名古屋大学大学院の福和先生は非常にお話の面白い先生で、お話を聞いていると、なるほどと思うことが多いです。例えば地盤が強いか弱いかというのを、どの地域が強いとか、どの地域が弱いとかっていうのは、なかなか覚えられないです。東京の地図しかなければ、東京ではない方は自分の所がどうなのか分かりません。しかし、その辺のところが分かる基本を福和先生は教えてくださいました。

自分が住んでいる所の地名にさんずいが付いているとか、谷とか窪とか、田、橋などの水辺に関係のある文字が使われている地域は、地盤が弱い可能性があるそうです。それを考えると、ご自分がお住まいの住所が強いか弱いかというのが分かるようになっています。特に電車の近く、駅の近くのマンション、アパートに住むと便利ですよね。高い値段で売れたりしています。でも昔、電車というのは、すべて川沿い、海沿いを走っていたということで、その名残で、例えば東京の中央線の駅名は、田や橋が付く名前がずらっと並んでいます。ですから、その辺は実は全部地盤が弱い可能性があるということです。駅から近ければ便利かもしれないけれども、逆に地盤が弱い可能性がかなり高いと福和先生はおっしゃっていました。それを伝えたくて、このマニュアルにも地盤の話を入れてあります。

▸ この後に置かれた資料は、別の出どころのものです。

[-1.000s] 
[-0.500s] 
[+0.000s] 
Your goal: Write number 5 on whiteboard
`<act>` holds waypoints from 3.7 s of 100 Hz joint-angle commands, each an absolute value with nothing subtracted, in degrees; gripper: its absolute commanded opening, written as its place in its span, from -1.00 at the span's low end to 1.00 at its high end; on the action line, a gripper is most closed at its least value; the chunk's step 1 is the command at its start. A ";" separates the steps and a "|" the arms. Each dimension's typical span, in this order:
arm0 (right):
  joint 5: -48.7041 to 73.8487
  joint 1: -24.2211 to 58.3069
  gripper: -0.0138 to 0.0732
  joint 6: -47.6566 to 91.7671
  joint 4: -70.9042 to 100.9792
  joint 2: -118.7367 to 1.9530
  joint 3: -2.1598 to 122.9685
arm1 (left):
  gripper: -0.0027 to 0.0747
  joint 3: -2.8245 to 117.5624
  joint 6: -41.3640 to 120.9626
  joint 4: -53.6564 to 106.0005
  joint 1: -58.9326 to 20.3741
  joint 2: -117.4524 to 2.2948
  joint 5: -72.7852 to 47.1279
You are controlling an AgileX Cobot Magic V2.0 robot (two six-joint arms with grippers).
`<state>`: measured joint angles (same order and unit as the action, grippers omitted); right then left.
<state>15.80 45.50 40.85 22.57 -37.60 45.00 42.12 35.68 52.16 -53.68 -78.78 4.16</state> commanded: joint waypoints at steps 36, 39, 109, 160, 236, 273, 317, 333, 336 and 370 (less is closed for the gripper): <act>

あとは例えば日本史です。時代の変わり目、変わり目に、実は地震が起こっていたりとか、あるいは地震がきっかけで世の中が大きく変わっていったりという歴史上の事実なども書いてあります。地震を通して歴史を見ていくと、もしかしたら入試のときの暗記に役立つかもしれないです。

※今回のインタビュー記事は、東急電鉄の協力のもと、「FM salus」が過去に放送した『東急建設 presents 「サロン・ド・防災」』の内容を、一部改定して掲載しています。